▸ **TASK DIRECTIONS**: Everything in the listing should be transcribed exactly, apart from the pictures.

────

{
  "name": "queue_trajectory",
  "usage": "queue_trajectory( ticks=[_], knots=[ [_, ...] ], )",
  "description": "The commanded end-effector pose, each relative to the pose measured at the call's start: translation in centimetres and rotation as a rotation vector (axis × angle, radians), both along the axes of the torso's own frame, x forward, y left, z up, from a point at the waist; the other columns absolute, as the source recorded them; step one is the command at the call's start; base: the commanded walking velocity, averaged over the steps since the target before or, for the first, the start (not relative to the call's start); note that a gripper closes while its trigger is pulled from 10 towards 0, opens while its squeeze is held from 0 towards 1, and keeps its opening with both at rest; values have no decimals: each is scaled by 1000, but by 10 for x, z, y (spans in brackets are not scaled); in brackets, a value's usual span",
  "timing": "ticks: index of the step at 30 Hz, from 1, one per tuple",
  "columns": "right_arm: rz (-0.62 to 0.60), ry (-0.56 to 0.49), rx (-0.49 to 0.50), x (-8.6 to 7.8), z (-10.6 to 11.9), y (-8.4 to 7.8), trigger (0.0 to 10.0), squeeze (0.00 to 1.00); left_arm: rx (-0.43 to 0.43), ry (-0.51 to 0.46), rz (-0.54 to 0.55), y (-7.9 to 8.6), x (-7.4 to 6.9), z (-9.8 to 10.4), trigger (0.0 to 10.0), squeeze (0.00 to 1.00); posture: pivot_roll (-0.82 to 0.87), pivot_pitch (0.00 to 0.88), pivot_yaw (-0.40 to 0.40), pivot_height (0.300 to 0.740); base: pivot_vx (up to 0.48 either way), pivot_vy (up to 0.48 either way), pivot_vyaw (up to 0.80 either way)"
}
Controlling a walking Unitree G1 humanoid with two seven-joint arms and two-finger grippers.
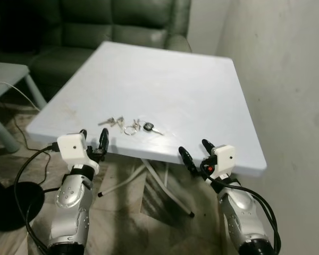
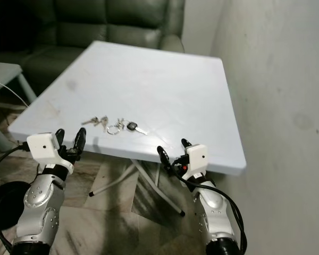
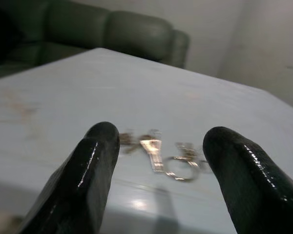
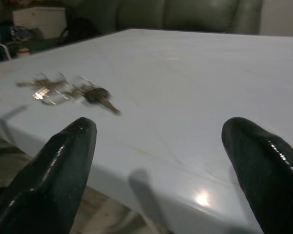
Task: Hang keys on a hook
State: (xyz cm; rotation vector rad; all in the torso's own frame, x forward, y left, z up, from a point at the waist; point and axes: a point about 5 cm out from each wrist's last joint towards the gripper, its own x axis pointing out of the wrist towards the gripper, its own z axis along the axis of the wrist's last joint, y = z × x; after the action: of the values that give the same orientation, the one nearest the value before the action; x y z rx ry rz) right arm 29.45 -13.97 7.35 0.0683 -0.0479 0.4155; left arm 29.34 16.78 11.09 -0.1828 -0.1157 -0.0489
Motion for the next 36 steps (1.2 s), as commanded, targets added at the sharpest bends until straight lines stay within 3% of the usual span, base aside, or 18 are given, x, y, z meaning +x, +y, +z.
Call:
queue_trajectory(
  ticks=[1, 36],
  knots=[
    [-3, -1, 7, 0, 2, -2, 10000, 0, 12, 3, 2, 2, -1, -1, 10000, 0, -50, 0, -30, 740, 0, 401, 0],
    [17, 9, -24, 4, 3, -5, 10000, 0, 16, -14, 18, 5, 0, 1, 10000, 0, -37, 0, -51, 740, 0, 402, -15]
  ],
)
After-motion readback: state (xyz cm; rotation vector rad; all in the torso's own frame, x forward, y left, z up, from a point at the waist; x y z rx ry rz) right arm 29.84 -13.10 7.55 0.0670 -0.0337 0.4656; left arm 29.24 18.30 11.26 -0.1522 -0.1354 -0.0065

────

▸ **WORKED SOLUTION**:
{
  "name": "queue_trajectory",
  "usage": "queue_trajectory( ticks=[_], knots=[ [_, ...] ], )",
  "description": "The commanded end-effector pose, each relative to the pose measured at the call's start: translation in centimetres and rotation as a rotation vector (axis × angle, radians), both along the axes of the torso's own frame, x forward, y left, z up, from a point at the waist; the other columns absolute, as the source recorded them; step one is the command at the call's start; base: the commanded walking velocity, averaged over the steps since the target before or, for the first, the start (not relative to the call's start); note that a gripper closes while its trigger is pulled from 10 towards 0, opens while its squeeze is held from 0 towards 1, and keeps its opening with both at rest; values have no decimals: each is scaled by 1000, but by 10 for x, z, y (spans in brackets are not scaled); in brackets, a value's usual span",
  "timing": "ticks: index of the step at 30 Hz, from 1, one per tuple",
  "columns": "right_arm: rz (-0.62 to 0.60), ry (-0.56 to 0.49), rx (-0.49 to 0.50), x (-8.6 to 7.8), z (-10.6 to 11.9), y (-8.4 to 7.8), trigger (0.0 to 10.0), squeeze (0.00 to 1.00); left_arm: rx (-0.43 to 0.43), ry (-0.51 to 0.46), rz (-0.54 to 0.55), y (-7.9 to 8.6), x (-7.4 to 6.9), z (-9.8 to 10.4), trigger (0.0 to 10.0), squeeze (0.00 to 1.00); posture: pivot_roll (-0.82 to 0.87), pivot_pitch (0.00 to 0.88), pivot_yaw (-0.40 to 0.40), pivot_height (0.300 to 0.740); base: pivot_vx (up to 0.48 either way), pivot_vy (up to 0.48 either way), pivot_vyaw (up to 0.80 either way)"
}
Controlling a walking Unitree G1 humanoid with two seven-joint arms and two-finger grippers.
Task: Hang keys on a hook
State: (xyz cm; rotation vector rad; all in the torso's own frame, x forward, y left, z up, from a point at the waist; point and axes: a point about 5 cm out from each wrist's last joint towards the gripper, its own x axis pointing out of the wrist towards the gripper, its own z axis along the axis of the wrist's last joint, y = z × x; after the action: of the values that give the same orientation, the one nearest the value before the action; x y z rx ry rz) right arm 29.45 -13.97 7.35 0.0683 -0.0479 0.4155; left arm 29.34 16.78 11.09 -0.1828 -0.1157 -0.0489
Motion for the next 36 steps (1.2 s), as commanded, targets added at the sharpest bends until straight lines stay within 3% of the usual span, base aside, or 18 are given, x, y, z meaning +x, +y, +z.
Call:
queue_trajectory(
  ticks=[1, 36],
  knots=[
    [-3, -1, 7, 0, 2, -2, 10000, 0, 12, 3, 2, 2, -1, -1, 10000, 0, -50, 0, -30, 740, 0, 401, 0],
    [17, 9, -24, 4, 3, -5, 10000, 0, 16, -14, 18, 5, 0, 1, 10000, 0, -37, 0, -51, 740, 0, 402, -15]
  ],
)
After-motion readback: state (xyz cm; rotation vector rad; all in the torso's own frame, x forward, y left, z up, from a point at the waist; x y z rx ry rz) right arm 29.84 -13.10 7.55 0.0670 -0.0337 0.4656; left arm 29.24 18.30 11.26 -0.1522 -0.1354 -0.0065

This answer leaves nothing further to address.